Comprehensive revaluation
On December 22, 2009, the Company completed a recapitalization and reorganization involving a non-brokered private placement of $7.0 million, the conversion of the Company's existing bridge lending facility, subordinated convertible debentures (including the cancellation of the related common share purchase warrants) and other specified obligations into common shares of Western Energy Services Corp., and the appointment of a new board of directors and a new management team. This transaction resulted in a realignment of Western's equity and non-equity interests. Prior to the recapitalization, the Company faced the prospect of being unable to meet obligations to creditors due to its deteriorating financial position. The outcome of the recapitalization and reorganization was a significant de-leveraging of Western's balance sheet. Total debt was reduced to approximately $0.2 million, and Western is in a significantly better position to meet current and future market challenges.
As a result of the realignment of equity and non-equity interests, Western's identifiable assets and liabilities were recorded at a new cost basis, being the fair value, as required under Canadian Institute of Chartered Accountants Handbook Section 1625 - "Comprehensive Revaluation of Assets and Liabilities". The process of undertaking such a comprehensive revaluation is commonly referred to as "fresh start accounting". The recapitalization and reorganization is described in Note 2 of our audited consolidated financial statements for the period ended December 31, 2009 as filed on SEDAR at www.sedar.com.
Outlook
Subsequent to the recapitalization and reorganization completed on December 22, 2009, as discussed above, the following significant events have occurred:
- On February 24, 2010, Western announced that due to the significant downturn in industry demand, Western has ceased operations in the United States. Western has redeployed certain of its U.S. assets to its Canadian operations and completed the sale of the remaining assets in the United States. - On March 18, 2010, Western completed a public offering of 375 million common shares at a price of $0.20 per share for gross proceeds of $75 million. Concurrent with the closing of this equity offering, Western completed the acquisition of Horizon Drilling Inc. ("Horizon") for total consideration of approximately $66 million, including the assumption of debt, and the acquisition of Cedar Creek Drilling Ltd. ("Cedar Creek") for consideration of approximately 20.5 million common shares. - On April 15, 2010, Western announced the increase of its credit facility with its existing lender.
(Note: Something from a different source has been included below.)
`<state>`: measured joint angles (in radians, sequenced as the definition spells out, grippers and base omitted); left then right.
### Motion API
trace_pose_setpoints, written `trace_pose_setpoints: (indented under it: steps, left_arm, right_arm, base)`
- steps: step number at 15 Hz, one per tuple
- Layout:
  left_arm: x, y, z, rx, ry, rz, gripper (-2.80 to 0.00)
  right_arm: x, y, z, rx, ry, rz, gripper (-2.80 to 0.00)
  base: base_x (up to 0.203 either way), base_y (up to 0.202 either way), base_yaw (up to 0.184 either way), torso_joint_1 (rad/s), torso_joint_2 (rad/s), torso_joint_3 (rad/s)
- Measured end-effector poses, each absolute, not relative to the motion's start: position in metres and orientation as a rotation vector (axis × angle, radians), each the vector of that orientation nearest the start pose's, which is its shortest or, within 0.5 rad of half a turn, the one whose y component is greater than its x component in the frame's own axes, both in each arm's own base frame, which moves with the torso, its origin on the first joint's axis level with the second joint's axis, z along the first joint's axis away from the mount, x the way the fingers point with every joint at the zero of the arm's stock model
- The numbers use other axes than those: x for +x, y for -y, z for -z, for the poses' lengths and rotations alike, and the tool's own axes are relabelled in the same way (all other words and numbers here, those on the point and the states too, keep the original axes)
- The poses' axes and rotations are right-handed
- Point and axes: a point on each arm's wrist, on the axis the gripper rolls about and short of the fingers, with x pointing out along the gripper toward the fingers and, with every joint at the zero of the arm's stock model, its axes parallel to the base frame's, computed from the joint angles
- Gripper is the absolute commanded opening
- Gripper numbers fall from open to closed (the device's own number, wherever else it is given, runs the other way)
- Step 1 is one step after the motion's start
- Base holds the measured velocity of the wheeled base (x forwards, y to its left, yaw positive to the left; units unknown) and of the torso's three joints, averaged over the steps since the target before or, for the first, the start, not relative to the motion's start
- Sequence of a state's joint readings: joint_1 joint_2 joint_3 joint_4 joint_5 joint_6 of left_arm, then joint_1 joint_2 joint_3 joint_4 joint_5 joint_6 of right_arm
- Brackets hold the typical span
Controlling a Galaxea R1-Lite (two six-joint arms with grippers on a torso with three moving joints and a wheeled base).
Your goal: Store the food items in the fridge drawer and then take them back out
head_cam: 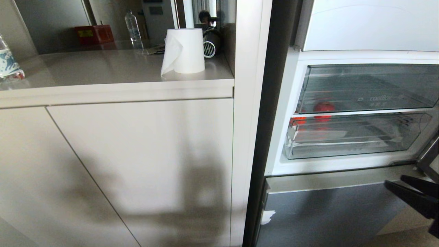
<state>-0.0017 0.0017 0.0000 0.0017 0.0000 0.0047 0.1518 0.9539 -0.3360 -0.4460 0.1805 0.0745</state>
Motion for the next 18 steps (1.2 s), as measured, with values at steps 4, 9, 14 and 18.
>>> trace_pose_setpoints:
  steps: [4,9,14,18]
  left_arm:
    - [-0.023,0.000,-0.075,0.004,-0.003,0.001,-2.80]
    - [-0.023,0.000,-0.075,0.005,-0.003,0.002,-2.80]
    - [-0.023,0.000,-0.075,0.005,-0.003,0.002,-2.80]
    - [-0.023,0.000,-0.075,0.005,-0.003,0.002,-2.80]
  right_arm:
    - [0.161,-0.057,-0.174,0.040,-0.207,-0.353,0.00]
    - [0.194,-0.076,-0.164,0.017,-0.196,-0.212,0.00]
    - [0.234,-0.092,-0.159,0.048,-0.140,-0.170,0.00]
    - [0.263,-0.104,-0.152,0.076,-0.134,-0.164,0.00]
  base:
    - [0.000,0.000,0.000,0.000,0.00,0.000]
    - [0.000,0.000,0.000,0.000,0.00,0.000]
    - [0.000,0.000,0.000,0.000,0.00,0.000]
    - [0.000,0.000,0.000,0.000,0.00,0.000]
The credit facility will consist of a $5 million operating demand revolving loan (the "Operating Facility"), and a $45 million 364-day committed extendible revolving credit facility (the "Revolving Facility"). The purpose of the Revolving Facility is to assist the Company in completing corporate acquisitions and financing the construction of additional equipment. - Management has determined that it will take all necessary steps to reduce its exposure to Mexico and Central America by either selling or winding up the operations.
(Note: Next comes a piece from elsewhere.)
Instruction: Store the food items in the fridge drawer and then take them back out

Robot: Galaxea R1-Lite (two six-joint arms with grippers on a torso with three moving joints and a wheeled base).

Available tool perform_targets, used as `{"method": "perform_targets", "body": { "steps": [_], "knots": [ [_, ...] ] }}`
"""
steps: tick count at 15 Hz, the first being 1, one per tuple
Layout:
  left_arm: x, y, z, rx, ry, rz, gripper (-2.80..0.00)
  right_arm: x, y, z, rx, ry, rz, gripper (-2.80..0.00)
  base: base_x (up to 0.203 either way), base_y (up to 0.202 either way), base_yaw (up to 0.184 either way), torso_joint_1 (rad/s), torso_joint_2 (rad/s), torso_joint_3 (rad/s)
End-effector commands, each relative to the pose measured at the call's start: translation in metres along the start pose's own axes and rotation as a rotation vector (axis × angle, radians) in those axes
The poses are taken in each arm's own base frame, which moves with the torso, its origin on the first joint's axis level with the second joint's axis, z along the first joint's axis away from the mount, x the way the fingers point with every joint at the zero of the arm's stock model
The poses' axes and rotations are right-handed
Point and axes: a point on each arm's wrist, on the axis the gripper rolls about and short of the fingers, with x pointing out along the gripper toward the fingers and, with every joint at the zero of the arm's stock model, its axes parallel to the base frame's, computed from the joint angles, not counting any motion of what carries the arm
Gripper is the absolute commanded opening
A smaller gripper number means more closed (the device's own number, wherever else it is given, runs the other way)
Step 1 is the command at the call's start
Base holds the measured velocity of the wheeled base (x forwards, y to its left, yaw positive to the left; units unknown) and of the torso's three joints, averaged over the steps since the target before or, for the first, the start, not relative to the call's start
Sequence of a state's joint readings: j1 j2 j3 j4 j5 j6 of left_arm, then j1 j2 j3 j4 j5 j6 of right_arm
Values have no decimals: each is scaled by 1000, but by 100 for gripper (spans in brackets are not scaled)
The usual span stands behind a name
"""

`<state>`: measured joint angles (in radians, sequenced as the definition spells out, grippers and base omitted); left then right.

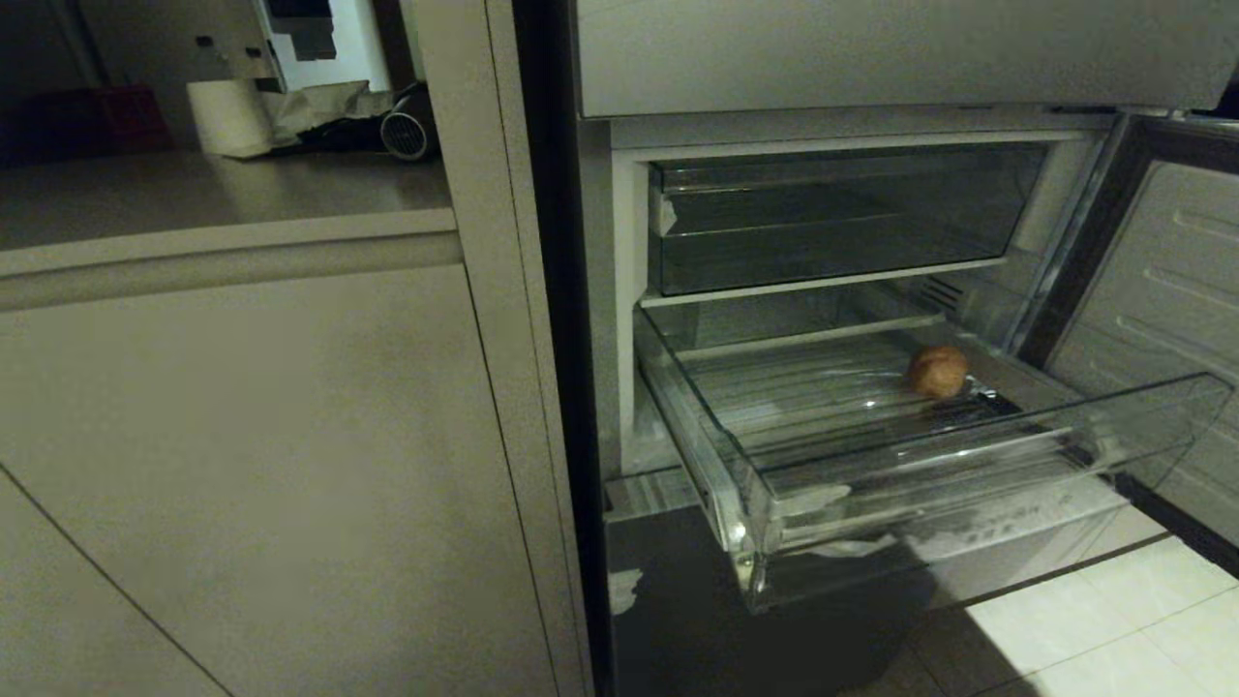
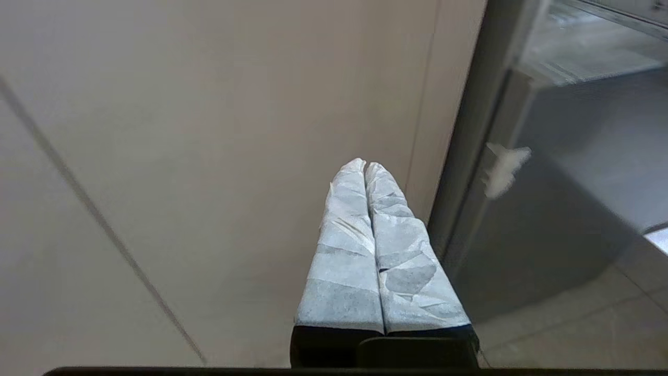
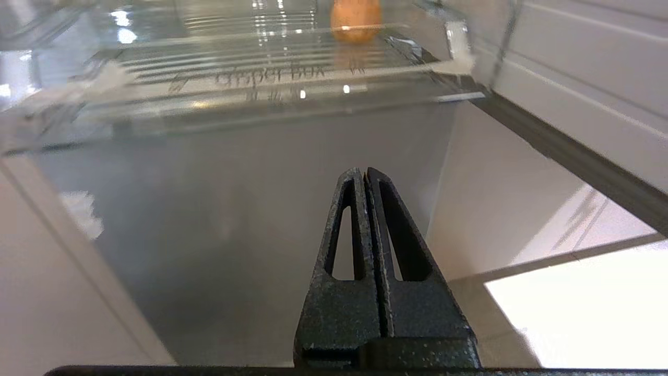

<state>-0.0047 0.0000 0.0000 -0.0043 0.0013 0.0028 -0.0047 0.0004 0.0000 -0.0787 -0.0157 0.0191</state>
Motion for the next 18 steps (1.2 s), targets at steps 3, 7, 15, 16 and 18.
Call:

Western believes that current market conditions in the Canadian energy sector provide an opportunity to build a new Canadian focused oilfield service provider through consolidation and that conditions are also favourable to attract qualified staff to grow the organization. It is anticipated that these factors combined with access to capital will provide Western with consolidation opportunities.
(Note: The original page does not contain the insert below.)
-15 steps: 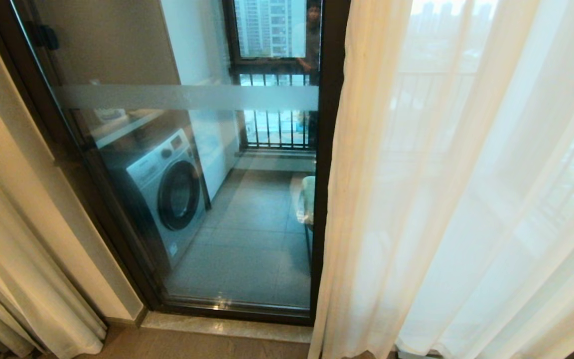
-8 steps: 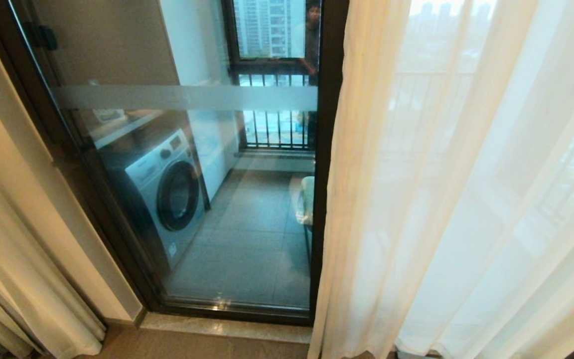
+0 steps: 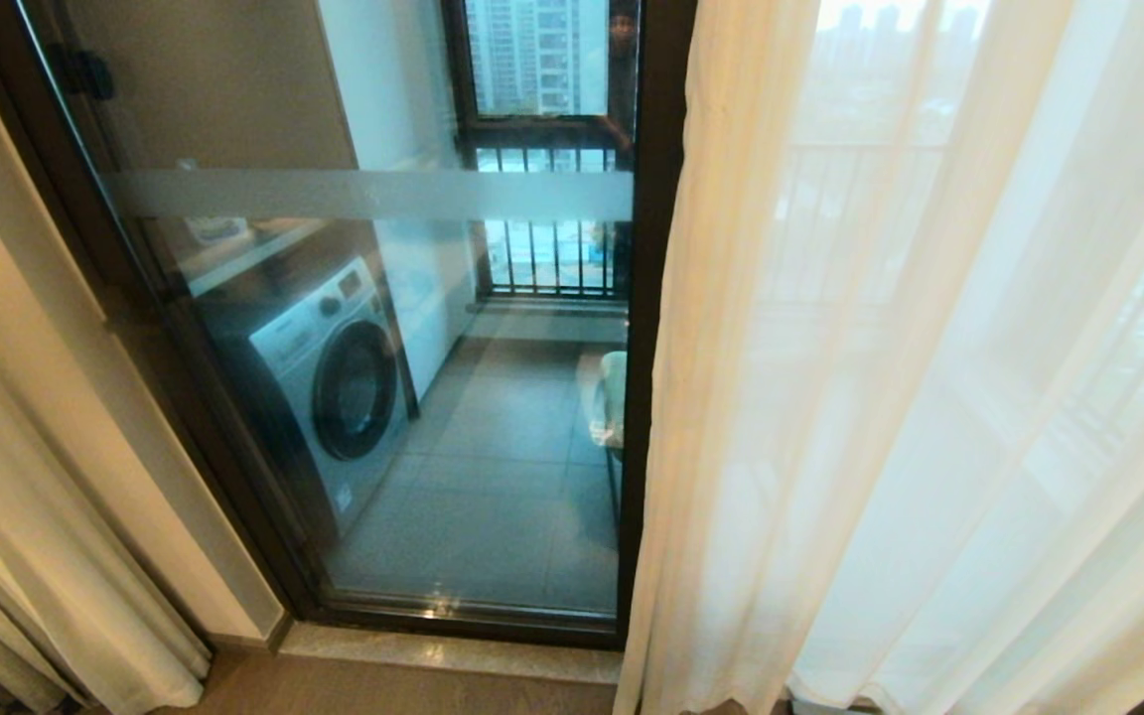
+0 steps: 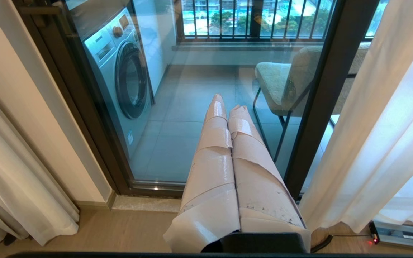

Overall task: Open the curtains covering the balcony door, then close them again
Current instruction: Pull the inner curtains open on both sides

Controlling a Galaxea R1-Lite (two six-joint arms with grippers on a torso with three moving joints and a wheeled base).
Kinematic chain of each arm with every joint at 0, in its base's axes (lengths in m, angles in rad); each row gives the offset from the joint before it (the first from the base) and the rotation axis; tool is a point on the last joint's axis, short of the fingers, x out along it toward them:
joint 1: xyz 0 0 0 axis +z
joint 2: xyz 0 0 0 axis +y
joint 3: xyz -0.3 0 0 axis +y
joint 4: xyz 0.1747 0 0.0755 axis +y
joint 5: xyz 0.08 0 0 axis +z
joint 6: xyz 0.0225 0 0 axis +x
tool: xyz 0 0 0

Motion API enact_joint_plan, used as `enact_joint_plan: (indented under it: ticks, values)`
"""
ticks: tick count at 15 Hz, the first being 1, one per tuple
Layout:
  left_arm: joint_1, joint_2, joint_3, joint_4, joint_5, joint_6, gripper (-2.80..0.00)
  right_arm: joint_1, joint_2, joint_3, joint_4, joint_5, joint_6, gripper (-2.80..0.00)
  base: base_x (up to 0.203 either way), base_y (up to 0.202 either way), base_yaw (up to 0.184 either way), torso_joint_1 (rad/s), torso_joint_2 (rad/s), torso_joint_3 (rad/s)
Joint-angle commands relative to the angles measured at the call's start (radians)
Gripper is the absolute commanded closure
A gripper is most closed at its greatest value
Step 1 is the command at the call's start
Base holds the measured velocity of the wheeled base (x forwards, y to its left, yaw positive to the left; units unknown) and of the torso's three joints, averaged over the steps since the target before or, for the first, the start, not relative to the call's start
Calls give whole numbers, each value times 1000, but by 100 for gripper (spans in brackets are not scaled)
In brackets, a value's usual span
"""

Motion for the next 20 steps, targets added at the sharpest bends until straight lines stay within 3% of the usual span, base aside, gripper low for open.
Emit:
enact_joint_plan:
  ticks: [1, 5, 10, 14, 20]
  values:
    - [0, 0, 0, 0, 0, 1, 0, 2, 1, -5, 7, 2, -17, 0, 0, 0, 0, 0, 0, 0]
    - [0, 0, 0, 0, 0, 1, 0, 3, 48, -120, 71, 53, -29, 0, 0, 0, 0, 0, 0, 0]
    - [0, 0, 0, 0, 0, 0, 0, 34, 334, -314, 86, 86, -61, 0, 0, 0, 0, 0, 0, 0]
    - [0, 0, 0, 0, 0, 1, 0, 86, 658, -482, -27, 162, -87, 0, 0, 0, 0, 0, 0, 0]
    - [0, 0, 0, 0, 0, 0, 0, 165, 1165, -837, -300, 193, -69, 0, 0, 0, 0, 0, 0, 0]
Western will be focused from both a business line and geographical perspective. Due to the experience of the management team, it is their intention to initially focus their efforts in three core business lines in Canada encompassing contract drilling, service rigs and rental and production services. The business plan will see the management team pursue strategic acquisitions focused on strengthening and adding depth to these core business lines with an emphasis on attracting business from Canadian customers engaged in unconventional resource development.
The acquisitions of Horizon and Cedar Creek provided Western with a fleet of 11 drilling rigs which are, on average, less than 4 years old, have modern designs, move and rig-up efficiently and have a premium customer base. Western believes these assets should be in demand as exploration and development of key resource plays requiring horizontal drilling continues to increase. Western also anticipates very little integration risk with Horizon and Cedar Creek as management is familiar with the assets and believes operational efficiencies can be achieved with the larger scale that these acquisitions bring. These acquisitions also provide Western with immediate cash flow and key human resource capabilities.
With the increase in Western's credit facilities, as noted above, Western has been able to repay all the debt assumed in the acquisitions of Horizon and Cedar Creek and consolidate its debt with one lender. Western intends to employ a conservative balance sheet strategy going forward by maintaining a conservative debt to annualized EBITDA ratio.
Selected Financial Information
------------------------------------------------------ After comprehensive revaluation Before comprehensive revaluation ------------------------------------------------------------------------- (stated in thousands of Canadian dollars, Dec 23, 2009 Jan 1, 2009 Year ended Year ended except per share to Dec 31, to Dec 22, Dec 31, Dec 31, amounts) 2009 2009 2008 2007 ------------------------------------------------------------------------- Revenue 184 5,462 12,732 15,201 EBITDA(2) (131) (1,733) 728 623 Cash from operating activities (436) (2,765) 121 (1,639) Net loss from continuing operations (2,011) (6,341) (5,990) (5,521) - per share(1) (0.02) (0.20) (0.43) (0.54) Total assets 11,531 12,024 22,398 26,902 Long term financial liabilities 65 65 764 1,000 Outstanding common shares 132,031,830 132,031,830 32,246,405 14,000,652 Dividends declared - - - - ------------------------------------------------------------------------- (1) Per share amounts for all periods reflect the 1 for 12 consolidation of shares that occurred in September 2008.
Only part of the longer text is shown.